# Supplied entries

★ ★ ★ ★ ★ ★ ★

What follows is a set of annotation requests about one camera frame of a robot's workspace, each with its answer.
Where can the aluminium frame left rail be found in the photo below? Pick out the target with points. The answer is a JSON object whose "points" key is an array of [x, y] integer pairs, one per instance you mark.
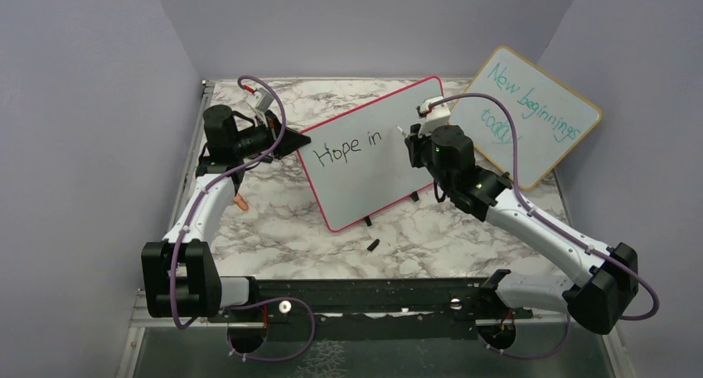
{"points": [[193, 148]]}

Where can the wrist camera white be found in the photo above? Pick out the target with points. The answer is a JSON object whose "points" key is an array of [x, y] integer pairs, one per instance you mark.
{"points": [[259, 100], [433, 113]]}

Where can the orange marker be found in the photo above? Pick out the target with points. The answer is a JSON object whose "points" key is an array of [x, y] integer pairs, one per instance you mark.
{"points": [[241, 202]]}

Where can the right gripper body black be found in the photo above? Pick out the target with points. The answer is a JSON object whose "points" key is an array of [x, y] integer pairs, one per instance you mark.
{"points": [[422, 152]]}

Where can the red framed whiteboard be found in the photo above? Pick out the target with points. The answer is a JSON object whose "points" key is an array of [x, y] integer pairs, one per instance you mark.
{"points": [[357, 163]]}

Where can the black marker cap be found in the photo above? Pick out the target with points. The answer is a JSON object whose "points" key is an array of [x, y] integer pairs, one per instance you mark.
{"points": [[373, 245]]}

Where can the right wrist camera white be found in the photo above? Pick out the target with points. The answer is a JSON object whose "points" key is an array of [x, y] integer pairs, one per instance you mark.
{"points": [[433, 113]]}

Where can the white whiteboard marker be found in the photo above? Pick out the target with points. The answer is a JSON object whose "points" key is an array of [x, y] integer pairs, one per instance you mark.
{"points": [[403, 133]]}

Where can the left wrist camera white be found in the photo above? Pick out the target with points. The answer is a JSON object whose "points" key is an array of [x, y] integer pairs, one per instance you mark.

★ ★ ★ ★ ★ ★ ★

# Directions for this task
Each line of the listing above belongs in the answer exactly as written; the pictures do not.

# Output of the task
What follows is a set of annotation requests about one camera frame of a robot's workspace, each with its answer.
Where can the aluminium frame left rail be found in the photo below? Pick out the target with points. The answer is a JSON object whose "points" key is an array of [x, y] integer pairs, one per instance you mark.
{"points": [[193, 148]]}

Where can the wrist camera white be found in the photo above? Pick out the target with points. The answer is a JSON object whose "points" key is an array of [x, y] integer pairs, one per instance you mark.
{"points": [[259, 100], [433, 113]]}

Where can the orange marker be found in the photo above? Pick out the target with points. The answer is a JSON object whose "points" key is an array of [x, y] integer pairs, one per instance you mark.
{"points": [[241, 202]]}

Where can the right gripper body black be found in the photo above? Pick out the target with points. The answer is a JSON object whose "points" key is an array of [x, y] integer pairs, one per instance you mark.
{"points": [[422, 152]]}

Where can the red framed whiteboard be found in the photo above? Pick out the target with points. The answer is a JSON object whose "points" key is an array of [x, y] integer pairs, one per instance you mark.
{"points": [[357, 163]]}

Where can the black marker cap be found in the photo above? Pick out the target with points. The answer is a JSON object whose "points" key is an array of [x, y] integer pairs, one per instance you mark.
{"points": [[373, 245]]}

Where can the right wrist camera white be found in the photo above? Pick out the target with points. The answer is a JSON object whose "points" key is an array of [x, y] integer pairs, one per instance you mark.
{"points": [[433, 113]]}

Where can the white whiteboard marker be found in the photo above? Pick out the target with points. The answer is a JSON object whose "points" key is an array of [x, y] integer pairs, one per instance you mark.
{"points": [[403, 133]]}

Where can the left wrist camera white be found in the photo above? Pick out the target with points. The answer is a JSON object whose "points" key is an array of [x, y] integer pairs, one per instance you mark.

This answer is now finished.